*Work to complete*. Using the entries below, say how many of the lines carry "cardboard". Write the number alone.

-.-.-

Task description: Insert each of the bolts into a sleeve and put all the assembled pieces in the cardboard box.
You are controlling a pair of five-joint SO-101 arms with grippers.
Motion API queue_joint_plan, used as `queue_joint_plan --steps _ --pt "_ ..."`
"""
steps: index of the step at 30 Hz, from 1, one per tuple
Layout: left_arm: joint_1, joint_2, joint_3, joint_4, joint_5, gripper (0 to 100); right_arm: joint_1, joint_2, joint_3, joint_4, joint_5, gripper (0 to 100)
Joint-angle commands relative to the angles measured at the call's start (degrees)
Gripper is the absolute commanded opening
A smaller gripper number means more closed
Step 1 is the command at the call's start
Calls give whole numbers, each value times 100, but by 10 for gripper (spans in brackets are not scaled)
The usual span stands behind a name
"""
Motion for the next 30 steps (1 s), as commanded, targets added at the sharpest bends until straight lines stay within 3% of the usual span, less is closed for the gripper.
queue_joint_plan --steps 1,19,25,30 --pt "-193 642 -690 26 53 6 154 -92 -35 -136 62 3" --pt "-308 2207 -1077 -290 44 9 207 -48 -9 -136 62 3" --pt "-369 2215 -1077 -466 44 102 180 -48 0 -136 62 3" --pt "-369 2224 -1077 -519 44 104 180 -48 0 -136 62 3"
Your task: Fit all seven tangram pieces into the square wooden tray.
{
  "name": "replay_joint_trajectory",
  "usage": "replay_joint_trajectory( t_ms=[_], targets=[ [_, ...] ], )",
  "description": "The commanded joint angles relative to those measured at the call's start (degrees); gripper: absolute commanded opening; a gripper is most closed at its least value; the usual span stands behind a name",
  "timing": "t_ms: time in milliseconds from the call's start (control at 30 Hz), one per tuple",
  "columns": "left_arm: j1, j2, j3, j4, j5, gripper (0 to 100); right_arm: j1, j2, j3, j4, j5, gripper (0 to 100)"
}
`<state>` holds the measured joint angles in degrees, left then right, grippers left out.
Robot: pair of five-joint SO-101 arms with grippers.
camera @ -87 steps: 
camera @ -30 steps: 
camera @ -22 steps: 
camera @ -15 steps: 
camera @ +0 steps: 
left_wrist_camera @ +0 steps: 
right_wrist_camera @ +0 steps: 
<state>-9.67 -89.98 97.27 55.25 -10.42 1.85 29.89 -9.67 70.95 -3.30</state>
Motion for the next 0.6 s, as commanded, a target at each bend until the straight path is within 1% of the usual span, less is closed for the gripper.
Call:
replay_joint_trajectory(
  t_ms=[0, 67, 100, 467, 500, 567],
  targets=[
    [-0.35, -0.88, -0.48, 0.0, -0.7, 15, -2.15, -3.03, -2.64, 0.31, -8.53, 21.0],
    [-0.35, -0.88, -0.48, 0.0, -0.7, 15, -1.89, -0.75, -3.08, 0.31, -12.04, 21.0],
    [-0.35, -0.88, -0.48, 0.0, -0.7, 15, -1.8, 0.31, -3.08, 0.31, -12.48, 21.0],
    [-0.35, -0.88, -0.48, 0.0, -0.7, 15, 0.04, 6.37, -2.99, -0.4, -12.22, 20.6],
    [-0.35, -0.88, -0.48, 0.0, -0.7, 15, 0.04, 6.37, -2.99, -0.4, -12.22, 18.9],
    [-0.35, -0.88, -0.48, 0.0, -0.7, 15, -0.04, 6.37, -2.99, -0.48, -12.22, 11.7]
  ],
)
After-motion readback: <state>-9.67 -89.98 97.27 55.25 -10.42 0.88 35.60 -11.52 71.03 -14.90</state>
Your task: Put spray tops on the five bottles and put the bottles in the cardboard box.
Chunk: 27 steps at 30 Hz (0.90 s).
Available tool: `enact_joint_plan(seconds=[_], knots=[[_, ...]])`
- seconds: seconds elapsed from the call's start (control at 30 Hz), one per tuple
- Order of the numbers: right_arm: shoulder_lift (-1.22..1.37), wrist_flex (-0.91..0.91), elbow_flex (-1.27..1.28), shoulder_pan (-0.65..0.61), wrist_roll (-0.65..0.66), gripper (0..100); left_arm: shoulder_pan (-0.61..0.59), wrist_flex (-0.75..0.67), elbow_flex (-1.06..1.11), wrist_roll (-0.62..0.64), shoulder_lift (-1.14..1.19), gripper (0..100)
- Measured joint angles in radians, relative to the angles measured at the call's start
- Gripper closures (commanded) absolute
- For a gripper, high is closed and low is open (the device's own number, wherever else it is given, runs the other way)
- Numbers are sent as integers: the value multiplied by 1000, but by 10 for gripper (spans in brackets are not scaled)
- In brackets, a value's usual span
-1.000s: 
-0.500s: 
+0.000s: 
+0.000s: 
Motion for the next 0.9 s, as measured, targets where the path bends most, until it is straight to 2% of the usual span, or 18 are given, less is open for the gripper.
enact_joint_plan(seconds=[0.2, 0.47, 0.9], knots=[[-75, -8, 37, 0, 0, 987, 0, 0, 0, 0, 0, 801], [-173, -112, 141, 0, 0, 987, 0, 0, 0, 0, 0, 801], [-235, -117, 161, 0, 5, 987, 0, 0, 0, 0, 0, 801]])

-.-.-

*Solution for this task*. 2